Logic behind dplyr's keeping/stripping of data frame classes

dplyr

#1

Is there a reason some dplyr functions strip classes from data frames and others preserve them? I could see stripping for functions that are more “create a new data frame” than “change an existing data frame”, but it’s tough to nail down exactly where that line is, and it really doesn’t seem to be between select and mutate.

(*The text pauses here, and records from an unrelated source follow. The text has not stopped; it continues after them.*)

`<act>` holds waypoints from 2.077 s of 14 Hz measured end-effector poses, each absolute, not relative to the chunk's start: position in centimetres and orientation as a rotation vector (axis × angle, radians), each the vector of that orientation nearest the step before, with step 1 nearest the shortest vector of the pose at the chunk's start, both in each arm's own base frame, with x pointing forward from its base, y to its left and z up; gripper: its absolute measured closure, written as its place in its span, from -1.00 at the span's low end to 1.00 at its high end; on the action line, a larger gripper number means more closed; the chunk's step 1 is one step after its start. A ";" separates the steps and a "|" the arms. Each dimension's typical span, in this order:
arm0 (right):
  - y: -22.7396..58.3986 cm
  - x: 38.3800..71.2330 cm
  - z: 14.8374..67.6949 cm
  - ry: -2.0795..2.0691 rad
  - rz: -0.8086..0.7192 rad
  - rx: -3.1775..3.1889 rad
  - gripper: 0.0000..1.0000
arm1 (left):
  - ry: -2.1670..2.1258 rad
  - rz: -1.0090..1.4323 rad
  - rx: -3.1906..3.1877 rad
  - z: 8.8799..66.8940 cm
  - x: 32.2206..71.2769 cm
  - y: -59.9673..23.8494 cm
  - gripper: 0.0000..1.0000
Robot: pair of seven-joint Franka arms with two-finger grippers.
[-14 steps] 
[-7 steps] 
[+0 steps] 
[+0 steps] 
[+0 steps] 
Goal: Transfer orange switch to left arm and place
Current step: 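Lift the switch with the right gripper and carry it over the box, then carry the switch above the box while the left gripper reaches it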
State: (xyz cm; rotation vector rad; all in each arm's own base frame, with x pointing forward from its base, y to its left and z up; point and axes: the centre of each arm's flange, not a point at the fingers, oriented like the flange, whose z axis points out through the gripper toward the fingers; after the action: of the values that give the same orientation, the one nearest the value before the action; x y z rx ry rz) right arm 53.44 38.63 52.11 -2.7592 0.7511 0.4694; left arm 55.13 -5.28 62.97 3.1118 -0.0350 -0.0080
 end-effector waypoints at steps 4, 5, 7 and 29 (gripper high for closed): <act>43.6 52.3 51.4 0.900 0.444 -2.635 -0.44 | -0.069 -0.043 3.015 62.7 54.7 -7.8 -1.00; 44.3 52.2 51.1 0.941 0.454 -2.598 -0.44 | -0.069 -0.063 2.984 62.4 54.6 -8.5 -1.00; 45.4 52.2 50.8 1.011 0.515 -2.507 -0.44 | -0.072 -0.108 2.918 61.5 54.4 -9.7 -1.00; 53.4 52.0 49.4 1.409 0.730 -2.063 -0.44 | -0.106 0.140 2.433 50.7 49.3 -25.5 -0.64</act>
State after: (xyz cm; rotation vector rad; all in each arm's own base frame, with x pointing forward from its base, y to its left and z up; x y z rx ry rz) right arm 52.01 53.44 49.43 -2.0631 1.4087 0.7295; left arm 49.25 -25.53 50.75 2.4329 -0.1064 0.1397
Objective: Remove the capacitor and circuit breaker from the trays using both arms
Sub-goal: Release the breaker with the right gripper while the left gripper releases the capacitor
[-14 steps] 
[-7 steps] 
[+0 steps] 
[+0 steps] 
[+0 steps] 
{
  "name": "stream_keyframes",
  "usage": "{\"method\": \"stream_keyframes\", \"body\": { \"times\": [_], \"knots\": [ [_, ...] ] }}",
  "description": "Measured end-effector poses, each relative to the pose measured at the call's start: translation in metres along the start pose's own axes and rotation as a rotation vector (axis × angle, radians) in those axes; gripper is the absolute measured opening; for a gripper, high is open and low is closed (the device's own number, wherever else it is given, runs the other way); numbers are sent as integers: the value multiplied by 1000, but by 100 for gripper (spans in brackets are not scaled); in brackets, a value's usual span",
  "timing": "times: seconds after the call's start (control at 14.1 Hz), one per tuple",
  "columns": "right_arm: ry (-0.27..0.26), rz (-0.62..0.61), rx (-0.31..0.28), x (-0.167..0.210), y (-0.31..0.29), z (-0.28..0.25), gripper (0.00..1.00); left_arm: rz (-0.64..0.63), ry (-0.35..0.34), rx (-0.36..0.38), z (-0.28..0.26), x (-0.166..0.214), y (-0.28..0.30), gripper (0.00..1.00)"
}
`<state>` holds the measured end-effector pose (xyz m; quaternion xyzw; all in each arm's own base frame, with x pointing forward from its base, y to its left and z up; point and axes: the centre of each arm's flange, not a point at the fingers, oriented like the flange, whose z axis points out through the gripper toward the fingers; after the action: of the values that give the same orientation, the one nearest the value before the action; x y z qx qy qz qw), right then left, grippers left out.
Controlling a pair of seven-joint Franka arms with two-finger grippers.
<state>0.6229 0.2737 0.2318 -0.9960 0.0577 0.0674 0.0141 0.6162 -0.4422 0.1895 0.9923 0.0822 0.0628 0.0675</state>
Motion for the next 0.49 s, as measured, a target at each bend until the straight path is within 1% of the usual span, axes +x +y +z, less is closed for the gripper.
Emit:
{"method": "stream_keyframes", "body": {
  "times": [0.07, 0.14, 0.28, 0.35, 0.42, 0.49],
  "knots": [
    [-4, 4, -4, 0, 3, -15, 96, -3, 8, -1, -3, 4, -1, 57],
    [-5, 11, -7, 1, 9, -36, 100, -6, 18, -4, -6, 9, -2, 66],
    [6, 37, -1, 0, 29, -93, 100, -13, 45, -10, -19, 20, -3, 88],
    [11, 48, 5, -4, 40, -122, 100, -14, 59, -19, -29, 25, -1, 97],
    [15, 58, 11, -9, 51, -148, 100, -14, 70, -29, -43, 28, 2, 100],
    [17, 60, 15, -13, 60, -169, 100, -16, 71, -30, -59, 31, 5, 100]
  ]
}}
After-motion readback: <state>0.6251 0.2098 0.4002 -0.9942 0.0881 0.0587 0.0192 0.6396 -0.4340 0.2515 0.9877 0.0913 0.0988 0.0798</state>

d <- data.frame(x = 1:5) %>% structure(., class = c("my_df", class(.)))
select(d, x) %>% class()
#> [1] "my_df"      "data.frame"
mutate(d, x = x) %>% class()
#> [1] "data.frame"

#2

Same question for attributes. This seems crazy to me:

  • select: preserves class and attributes
  • mutate: preserves neither
  • slice: strips class, coerces to tbl_df, preserves attributes
d <- data.frame(x = 1:5) %>% structure(., class = c("my_df", class(.)), my_attr = "does it persist?")
select(d, x) %>% attributes()
#> $row.names
#> [1] 1 2 3 4 5
#> 
#> $class
#> [1] "my_df"      "data.frame"
#> 
#> $my_attr
#> [1] "does it persist?"
#> 
#> $names
#> [1] "x"
mutate(d, x = x) %>% attributes()
#> $class
#> [1] "data.frame"
#> 
#> $names
#> [1] "x"
#> 
#> $row.names
#> [1] 1 2 3 4 5
slice(d, 1:2) %>% attributes()
#> $row.names
#> [1] 1 2
#> 
#> $class
#> [1] "tbl_df"     "tbl"        "data.frame"
#> 
#> $my_attr
#> [1] "does it persist?"
#> 
#> $names
#> [1] "x"

#3

Re. attributes: this is something that’s known and being worked on right now. There are a few issues/threads in the dplyr github repo that you can peruse for more detail. And there’s ~related discussion in this thread here:

Re. classes, I don’t have a general answer, but the discussion between Hadley and Kiril re. S4 (linked to below) might be useful:


#4

Additional reference for those that want to formally extend tibbles. Especially useful will be sloop::reconstruct() for retaining custom attributes and classes.